My father always said, ''You have to keep moving.'' A year before his death at 87, he could barely walk, but he hit tennis balls with my sister and me. Afterwards, he said, ''Now I feel alive.'' My mother distracted herself from worry by planting her garden in her head. I learned from both of them.

Sometimes I was too sick to do anything but curl up under the quilt I had brought from home. It was the worst during the long hospitalization after my fourth bone marrow transplant. When I came out of my coma, I was confused and unable to speak. My legs were swollen like tree trunks, and it took two nurses just to turn me.

My first time up after waking up, I needed oxygen to sit on the edge of the bed. Using a walker, it took all of my energy just to inch halfway along the nurses' station. I couldn't wait to turn back, yet after that I asked a nurse or my sister to walk with me as often as possible. When I finally made it to the end of the nurses' station, it was like crossing the finish line of a race.

I often looked at the can of tennis balls that I kept on my hospital room windowsill and pictured myself playing. I thought of walking my dog around the lake near my home and of sitting on the couch watching TV with my children.

When my sister had driven me to the hospital on a snowy winter night in 2008 after I learned of my second relapse, I huddled in my seat and repeatedly said, "I'm never going to see my grandchildren."
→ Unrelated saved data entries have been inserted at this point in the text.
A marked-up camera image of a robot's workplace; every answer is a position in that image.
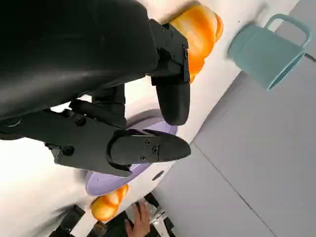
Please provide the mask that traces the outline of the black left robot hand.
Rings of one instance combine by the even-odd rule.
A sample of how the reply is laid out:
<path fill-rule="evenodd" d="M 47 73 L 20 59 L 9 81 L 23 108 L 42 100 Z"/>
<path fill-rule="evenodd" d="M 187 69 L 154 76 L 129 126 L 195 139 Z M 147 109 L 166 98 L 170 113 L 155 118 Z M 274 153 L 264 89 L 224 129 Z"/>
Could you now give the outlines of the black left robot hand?
<path fill-rule="evenodd" d="M 189 156 L 175 135 L 126 128 L 124 86 L 145 76 L 164 120 L 184 125 L 188 41 L 140 2 L 1 1 L 1 139 L 42 141 L 59 165 L 120 177 Z"/>
But Unit 6A oncology nurse Myra Muir, RN, set me straight. I asked her how I could possibly go through it again.

"You can have your pity party for a day, and then you'll put on your boxing gloves," she said.

Many people reassured me: Edwin Alyea, MD, with his calm demeanor and subtle sense of humor; Daniel DeAngelo, MD, PhD, with his infectious laugh; and transplant social worker Mary Lou Hackett, LICSW, who would tell me about patients who persevered in similar circumstances.

Vytas Durickas, RN, an oncology nurse who sadly passed away in 2010, cared for me from the beginning. One night when I was rushed by ambulance to the hospital after fainting into my mother's arms, he waited for me past the end of his shift.

Vytas called me "Nervous Nellie" because I worried all the time.

"They'll figure it out," he'd say.

And they did.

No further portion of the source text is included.